We’ve spent some time discussing phonation and filtering which results in vowel (or vocalic) sounds. We’ve also briefly discussed the idea that perception is not a one-to-one mapping of acoustics to a representation in your brain. Today we switch gears, slightly, and introduce consonant perception. For the most part, consonants are produced with some sort of occlusion in the vocal tract, a constricting of the walls of the mouth or the contact of the tongue with the superior surface of the oral cavity.


Categorical perception

Categorical perception refers to a general phenomenon whereby humans (and other animals) categorize objects with similar features–but for our purposes it really is the study of how our built-up categories can be imposed on external features. Our notion of “chair” is such that any object with four-legs and is “sittable” might fit into that category. Crucially, my category of chair might be different from yours. We can extend this general phenomenon to the speech domain.

In general, the vowel space is thought to be perceived more or less continuously. There is some intuitive sense to this, as I can seamlessly transition a production of “aah” to “ooo” and you would be hard pressed to identify when it changes category. That is, there is no clear boundary between the productions, but rather the acoustic shape shifting gives rise to a continuous perception.

Contrast that with consonants. If a series of consonants are presented to a listener, with each consonant differing only slightly from the other in one small respect along some acoustic dimension, there would be a point in the presentation where the listener’s perception goes from one phoneme to another. On either sides of this crossover consonants are perceived as being the same.

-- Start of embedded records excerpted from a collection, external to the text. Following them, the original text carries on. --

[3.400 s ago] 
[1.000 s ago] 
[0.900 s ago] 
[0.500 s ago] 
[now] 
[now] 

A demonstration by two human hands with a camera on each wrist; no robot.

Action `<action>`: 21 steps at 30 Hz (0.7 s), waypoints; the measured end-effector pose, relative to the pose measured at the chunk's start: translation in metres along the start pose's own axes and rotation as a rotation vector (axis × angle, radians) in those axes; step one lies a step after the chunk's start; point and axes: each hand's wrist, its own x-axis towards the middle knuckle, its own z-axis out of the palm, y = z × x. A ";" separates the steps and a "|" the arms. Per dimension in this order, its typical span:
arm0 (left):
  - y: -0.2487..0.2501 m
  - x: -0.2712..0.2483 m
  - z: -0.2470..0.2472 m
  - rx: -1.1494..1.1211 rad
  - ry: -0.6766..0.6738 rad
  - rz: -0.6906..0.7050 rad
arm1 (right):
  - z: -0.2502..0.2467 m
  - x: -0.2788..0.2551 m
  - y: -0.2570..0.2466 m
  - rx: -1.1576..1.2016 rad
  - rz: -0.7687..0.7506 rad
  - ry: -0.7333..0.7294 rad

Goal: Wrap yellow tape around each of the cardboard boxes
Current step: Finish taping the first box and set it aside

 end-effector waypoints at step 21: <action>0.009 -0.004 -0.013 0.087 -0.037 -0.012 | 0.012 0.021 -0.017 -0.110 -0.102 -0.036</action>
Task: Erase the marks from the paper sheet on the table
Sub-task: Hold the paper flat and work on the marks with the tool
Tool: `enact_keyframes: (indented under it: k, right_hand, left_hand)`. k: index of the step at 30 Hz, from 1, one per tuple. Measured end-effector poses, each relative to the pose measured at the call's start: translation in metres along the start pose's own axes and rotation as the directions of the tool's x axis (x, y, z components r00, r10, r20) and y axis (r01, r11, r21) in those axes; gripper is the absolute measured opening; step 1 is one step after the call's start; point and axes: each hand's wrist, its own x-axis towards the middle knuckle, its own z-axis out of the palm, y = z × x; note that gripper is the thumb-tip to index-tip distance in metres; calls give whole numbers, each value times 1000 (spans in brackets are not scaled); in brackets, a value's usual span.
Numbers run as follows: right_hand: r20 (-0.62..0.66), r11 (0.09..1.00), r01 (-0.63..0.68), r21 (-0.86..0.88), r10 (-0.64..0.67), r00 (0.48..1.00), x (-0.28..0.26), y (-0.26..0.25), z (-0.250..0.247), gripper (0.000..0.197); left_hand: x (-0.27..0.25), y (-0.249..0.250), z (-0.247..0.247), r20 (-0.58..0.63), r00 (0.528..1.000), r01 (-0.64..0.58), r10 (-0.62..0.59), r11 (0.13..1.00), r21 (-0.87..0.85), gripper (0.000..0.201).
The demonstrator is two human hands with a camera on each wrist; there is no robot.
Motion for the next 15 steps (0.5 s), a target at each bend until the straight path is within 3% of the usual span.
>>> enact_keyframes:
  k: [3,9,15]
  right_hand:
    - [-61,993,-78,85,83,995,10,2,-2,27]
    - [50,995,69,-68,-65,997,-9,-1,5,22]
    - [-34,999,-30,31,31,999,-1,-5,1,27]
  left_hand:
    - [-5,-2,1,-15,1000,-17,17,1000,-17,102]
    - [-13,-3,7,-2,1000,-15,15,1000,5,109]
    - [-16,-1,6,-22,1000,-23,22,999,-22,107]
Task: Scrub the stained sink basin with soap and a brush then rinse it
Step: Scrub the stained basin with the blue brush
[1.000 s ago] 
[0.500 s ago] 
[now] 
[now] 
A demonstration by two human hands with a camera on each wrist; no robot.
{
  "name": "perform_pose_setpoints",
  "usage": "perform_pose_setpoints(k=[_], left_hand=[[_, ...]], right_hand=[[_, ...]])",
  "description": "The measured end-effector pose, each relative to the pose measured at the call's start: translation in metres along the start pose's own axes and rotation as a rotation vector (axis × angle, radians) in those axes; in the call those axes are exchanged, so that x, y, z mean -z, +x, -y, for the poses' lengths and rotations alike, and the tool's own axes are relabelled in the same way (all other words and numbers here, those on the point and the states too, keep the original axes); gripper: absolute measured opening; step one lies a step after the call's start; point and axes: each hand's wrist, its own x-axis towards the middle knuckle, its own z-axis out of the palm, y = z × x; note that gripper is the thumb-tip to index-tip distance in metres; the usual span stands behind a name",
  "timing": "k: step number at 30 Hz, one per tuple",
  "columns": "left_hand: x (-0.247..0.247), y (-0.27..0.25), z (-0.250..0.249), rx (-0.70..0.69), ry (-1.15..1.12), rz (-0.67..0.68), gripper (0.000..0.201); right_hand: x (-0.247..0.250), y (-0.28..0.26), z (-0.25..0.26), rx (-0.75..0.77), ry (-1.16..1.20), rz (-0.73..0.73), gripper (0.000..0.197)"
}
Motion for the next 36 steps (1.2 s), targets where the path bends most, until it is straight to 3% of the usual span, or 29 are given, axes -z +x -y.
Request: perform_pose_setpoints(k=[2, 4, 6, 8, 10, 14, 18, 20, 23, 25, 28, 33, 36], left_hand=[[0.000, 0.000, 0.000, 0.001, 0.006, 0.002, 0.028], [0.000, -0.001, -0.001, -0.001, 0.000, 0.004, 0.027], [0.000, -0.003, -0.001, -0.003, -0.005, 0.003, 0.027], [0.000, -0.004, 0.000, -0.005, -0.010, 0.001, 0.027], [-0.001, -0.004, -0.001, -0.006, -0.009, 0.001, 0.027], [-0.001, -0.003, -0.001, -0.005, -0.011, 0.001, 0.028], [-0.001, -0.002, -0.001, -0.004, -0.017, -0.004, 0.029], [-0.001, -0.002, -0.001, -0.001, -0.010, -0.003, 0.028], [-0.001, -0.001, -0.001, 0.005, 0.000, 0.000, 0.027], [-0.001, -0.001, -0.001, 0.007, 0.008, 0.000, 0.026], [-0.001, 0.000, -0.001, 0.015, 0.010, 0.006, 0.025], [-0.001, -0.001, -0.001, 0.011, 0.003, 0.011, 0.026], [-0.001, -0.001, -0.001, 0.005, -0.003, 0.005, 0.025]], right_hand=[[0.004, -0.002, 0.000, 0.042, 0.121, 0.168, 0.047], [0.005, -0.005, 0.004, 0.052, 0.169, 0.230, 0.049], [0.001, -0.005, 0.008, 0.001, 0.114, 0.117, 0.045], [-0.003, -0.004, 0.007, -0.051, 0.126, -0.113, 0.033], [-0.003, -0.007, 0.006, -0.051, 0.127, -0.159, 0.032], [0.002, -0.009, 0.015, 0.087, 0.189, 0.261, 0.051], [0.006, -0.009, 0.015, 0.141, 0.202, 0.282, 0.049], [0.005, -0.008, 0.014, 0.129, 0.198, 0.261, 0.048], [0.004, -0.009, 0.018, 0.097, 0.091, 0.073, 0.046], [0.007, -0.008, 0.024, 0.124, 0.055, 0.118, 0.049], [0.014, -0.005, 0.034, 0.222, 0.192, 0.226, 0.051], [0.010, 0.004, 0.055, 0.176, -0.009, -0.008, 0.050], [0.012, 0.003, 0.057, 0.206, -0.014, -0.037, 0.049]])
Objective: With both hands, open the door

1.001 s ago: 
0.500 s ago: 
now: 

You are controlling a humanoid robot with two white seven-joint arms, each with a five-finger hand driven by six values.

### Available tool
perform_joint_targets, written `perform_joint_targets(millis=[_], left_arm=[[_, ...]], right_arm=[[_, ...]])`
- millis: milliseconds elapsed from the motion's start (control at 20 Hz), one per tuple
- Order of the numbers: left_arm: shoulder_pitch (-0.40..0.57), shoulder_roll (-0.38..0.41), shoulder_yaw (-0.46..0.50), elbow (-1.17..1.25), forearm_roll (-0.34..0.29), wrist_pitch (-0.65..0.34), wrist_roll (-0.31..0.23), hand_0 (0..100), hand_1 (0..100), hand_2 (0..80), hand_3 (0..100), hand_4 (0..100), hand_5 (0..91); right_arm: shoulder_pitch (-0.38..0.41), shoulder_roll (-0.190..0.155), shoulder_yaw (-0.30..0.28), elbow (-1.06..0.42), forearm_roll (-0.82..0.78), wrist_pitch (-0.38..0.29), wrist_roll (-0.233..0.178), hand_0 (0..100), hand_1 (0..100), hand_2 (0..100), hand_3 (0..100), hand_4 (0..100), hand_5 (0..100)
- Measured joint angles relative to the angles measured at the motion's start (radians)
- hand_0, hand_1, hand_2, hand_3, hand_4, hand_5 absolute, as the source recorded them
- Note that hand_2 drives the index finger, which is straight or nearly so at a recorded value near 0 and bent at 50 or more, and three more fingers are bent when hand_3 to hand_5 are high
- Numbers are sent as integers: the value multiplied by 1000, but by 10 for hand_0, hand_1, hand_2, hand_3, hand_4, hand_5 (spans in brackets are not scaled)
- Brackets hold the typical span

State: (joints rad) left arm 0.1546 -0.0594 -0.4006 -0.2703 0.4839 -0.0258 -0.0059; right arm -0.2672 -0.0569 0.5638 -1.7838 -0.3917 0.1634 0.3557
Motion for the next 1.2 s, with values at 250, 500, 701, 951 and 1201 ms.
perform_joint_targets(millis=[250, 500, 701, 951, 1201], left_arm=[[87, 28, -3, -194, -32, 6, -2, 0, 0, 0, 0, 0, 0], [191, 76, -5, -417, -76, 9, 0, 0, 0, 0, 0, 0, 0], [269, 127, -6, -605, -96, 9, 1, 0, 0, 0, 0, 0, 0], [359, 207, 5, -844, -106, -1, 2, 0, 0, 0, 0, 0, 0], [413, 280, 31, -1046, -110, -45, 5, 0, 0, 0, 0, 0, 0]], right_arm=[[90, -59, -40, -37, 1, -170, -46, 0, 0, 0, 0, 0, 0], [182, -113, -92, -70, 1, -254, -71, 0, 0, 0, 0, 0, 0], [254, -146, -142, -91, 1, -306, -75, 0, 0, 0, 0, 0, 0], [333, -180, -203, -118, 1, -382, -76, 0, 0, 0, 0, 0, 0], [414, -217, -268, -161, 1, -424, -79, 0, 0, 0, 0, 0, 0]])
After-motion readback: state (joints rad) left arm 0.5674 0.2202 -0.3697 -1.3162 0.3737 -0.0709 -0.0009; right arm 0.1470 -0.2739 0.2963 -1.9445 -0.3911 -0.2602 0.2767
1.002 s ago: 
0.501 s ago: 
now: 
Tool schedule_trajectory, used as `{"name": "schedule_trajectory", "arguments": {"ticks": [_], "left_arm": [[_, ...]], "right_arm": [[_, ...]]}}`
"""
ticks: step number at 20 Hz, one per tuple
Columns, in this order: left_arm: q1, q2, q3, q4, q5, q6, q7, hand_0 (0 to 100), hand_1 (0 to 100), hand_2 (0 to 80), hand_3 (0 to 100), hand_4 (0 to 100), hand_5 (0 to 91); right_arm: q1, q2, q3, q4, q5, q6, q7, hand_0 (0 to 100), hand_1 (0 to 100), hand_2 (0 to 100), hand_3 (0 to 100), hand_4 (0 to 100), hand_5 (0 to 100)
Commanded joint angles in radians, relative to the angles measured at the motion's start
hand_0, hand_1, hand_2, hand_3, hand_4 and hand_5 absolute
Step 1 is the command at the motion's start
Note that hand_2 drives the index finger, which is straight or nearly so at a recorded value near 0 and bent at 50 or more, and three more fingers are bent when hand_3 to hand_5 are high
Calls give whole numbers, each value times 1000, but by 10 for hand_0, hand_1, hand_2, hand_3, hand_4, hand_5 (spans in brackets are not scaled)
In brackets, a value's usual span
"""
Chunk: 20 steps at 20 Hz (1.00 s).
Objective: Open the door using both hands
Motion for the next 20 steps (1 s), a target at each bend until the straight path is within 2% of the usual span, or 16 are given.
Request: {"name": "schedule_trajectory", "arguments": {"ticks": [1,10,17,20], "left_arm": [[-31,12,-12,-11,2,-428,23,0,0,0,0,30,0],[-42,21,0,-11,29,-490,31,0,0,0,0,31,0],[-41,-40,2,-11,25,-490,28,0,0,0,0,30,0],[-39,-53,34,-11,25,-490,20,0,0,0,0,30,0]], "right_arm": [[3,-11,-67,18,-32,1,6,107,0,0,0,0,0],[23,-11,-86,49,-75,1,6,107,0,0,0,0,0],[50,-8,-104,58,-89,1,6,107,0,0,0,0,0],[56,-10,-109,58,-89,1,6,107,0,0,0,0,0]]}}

The image above is called a identification function. A stimulus (from the x-axis) is played to the listener and the listener is asked to identify the sound. The x-axis consists of a series of sound stimuli, at the left end is definitively a /ba/ and at the right end definitively a /da/. In between are 8 stimuli that are more or less /ba/ or /da/ like. If you were to hear all 10 stimuli they would slowly change from “ba” to “da”. It’s important to note that each stimulus in the continuum differs by exactly the same “amount.” When the stimuli are played to listeners, however, they treat the left 4 stimuli as /ba/ 100% of the time(!) even though each one is actually slightly different. So the listener’s brain collapses the differences and treats them all as “ba”. BUT, when they get stimuli 5 and 6, they are 50% in their identification.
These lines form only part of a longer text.